> [WHAT THE TASK ASKS]: Using the records below, filter out every line that lacks "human" and copy the rest.

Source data
┄┄┄┄┄┄┄┄┄┄┄┄┄┄┄┄┄┄┄┄
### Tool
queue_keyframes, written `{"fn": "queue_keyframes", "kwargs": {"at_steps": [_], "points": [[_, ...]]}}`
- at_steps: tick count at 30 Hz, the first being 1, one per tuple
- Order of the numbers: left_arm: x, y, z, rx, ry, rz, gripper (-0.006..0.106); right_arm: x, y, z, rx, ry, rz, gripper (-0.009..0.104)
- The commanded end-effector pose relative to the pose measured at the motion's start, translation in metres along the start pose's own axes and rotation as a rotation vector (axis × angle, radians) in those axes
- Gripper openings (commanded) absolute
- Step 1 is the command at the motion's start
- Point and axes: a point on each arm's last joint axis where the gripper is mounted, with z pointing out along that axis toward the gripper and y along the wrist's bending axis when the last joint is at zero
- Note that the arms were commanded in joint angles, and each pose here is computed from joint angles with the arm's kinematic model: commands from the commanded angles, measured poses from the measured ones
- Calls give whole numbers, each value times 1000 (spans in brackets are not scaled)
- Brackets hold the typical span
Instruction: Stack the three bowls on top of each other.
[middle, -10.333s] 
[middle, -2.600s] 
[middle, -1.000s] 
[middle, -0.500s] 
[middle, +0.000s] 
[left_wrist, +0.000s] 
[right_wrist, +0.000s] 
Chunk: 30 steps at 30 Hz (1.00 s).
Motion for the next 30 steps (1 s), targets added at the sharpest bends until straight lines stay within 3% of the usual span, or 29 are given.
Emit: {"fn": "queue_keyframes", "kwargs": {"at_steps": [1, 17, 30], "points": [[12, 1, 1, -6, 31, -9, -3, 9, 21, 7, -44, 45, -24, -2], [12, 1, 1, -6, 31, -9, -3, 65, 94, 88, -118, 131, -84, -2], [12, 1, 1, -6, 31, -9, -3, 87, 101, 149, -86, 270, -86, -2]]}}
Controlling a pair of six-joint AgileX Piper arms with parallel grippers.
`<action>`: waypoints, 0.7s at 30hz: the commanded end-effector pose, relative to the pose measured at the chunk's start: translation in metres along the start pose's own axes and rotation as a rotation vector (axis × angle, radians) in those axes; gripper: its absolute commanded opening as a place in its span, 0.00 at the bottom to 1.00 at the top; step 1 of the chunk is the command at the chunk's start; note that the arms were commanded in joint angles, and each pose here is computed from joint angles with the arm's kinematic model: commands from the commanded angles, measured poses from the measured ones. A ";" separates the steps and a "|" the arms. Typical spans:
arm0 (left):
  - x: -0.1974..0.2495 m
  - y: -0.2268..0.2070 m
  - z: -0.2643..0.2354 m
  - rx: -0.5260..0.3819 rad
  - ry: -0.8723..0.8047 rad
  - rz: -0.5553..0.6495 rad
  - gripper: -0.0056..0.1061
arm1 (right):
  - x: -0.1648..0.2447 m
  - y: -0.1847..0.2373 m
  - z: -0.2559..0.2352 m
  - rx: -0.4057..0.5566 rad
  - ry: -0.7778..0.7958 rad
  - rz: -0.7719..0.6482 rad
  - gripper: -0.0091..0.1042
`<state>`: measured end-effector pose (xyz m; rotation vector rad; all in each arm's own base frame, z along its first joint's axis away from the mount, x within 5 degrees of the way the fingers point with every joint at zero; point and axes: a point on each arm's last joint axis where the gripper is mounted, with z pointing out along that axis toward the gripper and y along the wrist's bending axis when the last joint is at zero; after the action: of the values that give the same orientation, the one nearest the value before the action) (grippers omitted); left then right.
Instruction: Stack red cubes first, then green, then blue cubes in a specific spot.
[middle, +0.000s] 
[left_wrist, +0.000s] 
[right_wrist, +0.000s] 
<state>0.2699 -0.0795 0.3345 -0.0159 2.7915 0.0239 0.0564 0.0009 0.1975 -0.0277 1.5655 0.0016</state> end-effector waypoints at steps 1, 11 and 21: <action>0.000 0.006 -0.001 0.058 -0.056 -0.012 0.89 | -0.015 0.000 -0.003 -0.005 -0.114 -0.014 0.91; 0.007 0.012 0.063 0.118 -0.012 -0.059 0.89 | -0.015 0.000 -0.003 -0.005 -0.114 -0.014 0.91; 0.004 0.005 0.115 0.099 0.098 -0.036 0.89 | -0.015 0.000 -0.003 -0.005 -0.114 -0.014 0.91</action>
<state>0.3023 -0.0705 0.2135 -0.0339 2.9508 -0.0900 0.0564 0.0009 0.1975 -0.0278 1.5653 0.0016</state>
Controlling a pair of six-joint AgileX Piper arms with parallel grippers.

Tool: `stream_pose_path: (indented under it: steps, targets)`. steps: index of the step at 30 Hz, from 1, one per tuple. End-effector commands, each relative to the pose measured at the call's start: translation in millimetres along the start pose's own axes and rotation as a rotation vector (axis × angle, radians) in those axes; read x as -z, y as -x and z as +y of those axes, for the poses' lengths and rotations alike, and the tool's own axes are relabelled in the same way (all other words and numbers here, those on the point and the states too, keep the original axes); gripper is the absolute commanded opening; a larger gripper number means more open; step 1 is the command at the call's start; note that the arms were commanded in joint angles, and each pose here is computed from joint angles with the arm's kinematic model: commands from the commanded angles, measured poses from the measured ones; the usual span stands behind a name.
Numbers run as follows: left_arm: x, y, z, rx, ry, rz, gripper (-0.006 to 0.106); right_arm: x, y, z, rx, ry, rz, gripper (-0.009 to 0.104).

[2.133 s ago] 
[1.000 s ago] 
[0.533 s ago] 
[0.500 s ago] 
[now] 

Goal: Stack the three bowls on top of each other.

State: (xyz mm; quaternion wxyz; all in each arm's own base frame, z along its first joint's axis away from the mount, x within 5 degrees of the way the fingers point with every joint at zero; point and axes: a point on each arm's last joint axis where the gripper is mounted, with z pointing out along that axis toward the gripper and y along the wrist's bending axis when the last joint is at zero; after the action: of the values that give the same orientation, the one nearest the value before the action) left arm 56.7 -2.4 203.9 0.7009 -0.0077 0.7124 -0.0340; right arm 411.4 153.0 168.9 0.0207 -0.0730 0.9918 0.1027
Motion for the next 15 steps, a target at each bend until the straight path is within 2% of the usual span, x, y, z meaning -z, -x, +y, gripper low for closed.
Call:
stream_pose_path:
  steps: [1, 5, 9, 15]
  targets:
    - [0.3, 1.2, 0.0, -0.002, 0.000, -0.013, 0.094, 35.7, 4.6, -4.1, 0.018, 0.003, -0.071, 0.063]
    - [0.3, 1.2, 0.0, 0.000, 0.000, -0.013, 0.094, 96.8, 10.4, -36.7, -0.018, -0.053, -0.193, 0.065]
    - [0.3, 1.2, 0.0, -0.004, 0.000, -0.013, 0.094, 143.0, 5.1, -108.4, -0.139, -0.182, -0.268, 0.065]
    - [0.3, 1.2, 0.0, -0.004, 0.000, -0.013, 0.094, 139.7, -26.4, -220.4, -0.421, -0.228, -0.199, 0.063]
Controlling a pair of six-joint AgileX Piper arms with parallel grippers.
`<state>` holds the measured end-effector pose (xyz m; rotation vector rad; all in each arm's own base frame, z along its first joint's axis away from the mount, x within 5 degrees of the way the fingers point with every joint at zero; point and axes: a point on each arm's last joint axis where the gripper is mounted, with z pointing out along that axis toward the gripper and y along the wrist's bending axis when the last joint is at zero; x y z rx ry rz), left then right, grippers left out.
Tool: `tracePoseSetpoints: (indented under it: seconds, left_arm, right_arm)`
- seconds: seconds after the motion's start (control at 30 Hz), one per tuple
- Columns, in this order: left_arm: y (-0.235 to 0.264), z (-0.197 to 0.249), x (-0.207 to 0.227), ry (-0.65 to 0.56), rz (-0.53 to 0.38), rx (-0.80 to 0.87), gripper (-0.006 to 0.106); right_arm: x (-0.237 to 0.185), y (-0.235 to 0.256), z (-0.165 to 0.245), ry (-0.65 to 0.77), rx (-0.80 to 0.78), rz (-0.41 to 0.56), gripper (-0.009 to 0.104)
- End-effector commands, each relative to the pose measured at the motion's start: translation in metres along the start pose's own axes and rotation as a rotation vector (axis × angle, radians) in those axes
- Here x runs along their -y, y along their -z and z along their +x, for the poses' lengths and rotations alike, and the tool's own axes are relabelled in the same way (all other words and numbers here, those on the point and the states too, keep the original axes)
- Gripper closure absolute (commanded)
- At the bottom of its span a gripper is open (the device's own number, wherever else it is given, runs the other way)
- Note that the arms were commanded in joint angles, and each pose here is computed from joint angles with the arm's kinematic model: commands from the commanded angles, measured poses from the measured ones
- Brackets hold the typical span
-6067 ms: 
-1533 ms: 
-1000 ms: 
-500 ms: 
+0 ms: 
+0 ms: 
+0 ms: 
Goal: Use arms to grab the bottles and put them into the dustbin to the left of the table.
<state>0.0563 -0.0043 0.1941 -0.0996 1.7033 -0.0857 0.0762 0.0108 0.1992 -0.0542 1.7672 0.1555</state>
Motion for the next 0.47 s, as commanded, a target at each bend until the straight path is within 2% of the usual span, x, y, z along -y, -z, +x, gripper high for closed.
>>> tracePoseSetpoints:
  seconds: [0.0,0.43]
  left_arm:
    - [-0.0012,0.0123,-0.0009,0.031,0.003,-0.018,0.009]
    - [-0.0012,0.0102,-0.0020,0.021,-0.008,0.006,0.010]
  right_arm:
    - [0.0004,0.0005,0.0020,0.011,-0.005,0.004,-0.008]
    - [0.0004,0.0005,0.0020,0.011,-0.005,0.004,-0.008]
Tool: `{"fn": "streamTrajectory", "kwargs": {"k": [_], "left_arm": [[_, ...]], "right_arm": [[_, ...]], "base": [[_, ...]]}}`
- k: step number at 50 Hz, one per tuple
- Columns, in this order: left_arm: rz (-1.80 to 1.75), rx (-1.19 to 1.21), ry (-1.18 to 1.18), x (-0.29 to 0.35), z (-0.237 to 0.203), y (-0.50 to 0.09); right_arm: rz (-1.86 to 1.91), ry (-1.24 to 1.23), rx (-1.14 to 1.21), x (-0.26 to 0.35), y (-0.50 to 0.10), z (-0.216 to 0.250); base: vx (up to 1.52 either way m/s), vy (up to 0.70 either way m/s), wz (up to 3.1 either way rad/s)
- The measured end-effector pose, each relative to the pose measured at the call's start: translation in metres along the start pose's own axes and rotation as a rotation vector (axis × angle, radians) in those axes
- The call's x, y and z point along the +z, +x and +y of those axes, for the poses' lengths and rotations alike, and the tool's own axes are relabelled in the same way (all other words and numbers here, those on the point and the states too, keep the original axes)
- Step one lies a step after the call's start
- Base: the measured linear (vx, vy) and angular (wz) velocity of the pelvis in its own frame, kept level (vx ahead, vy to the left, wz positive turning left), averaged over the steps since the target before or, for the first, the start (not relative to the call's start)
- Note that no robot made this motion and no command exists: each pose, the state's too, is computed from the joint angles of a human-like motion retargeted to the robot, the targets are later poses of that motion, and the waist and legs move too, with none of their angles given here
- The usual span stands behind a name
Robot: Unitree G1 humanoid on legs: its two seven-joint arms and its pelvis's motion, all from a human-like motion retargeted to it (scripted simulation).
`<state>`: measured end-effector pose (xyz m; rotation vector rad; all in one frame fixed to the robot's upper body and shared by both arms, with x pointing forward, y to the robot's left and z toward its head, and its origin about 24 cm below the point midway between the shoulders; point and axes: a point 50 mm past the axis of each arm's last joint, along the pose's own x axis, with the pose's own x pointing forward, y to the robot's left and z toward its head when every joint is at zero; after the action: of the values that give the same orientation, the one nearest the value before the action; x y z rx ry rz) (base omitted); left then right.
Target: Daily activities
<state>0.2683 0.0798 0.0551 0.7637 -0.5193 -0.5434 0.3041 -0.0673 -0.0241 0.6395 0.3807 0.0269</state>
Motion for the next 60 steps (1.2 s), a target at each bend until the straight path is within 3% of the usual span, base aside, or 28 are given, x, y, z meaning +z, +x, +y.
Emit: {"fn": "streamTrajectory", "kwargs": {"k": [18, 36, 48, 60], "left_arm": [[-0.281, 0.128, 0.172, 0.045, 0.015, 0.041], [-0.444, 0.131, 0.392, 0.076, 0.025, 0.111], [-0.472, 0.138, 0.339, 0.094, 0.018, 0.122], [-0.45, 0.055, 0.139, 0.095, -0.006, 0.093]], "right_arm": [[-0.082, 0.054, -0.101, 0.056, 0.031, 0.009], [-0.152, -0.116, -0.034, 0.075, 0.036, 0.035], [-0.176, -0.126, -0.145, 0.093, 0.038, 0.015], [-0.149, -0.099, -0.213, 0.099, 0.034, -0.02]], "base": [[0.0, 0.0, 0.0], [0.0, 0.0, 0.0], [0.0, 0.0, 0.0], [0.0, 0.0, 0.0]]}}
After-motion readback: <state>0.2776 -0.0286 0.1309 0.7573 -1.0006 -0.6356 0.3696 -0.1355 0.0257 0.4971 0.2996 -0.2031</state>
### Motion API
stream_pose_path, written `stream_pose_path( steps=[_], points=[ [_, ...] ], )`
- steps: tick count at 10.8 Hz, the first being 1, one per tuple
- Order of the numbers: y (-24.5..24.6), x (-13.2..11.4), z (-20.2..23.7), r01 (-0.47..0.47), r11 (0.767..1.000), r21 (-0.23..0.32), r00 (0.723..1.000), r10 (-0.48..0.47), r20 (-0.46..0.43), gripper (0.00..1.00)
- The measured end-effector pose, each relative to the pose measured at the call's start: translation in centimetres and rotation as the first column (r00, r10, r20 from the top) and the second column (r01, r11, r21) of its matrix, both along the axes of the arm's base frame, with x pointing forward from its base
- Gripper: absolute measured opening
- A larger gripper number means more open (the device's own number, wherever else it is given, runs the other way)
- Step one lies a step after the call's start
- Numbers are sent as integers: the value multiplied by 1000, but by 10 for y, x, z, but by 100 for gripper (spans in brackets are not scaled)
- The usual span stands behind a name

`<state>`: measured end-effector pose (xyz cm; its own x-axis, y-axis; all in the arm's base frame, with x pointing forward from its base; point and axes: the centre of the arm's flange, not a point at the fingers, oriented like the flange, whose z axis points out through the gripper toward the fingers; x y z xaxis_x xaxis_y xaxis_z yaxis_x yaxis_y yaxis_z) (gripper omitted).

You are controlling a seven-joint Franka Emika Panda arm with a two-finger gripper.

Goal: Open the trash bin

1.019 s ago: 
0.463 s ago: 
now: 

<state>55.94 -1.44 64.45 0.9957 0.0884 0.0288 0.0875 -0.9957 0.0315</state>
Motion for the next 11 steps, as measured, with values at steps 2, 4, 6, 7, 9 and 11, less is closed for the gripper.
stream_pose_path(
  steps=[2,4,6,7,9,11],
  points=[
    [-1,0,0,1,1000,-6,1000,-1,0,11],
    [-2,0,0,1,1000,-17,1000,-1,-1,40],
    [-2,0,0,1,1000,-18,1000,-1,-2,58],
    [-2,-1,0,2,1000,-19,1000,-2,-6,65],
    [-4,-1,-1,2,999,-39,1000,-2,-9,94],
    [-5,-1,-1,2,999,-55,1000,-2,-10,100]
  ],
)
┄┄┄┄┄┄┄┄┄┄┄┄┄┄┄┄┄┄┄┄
> [EXERCISE RESULT]:
- Note that no robot made this motion and no command exists: each pose, the state's too, is computed from the joint angles of a human-like motion retargeted to the robot, the targets are later poses of that motion, and the waist and legs move too, with none of their angles given here
Robot: Unitree G1 humanoid on legs: its two seven-joint arms and its pelvis's motion, all from a human-like motion retargeted to it (scripted simulation).

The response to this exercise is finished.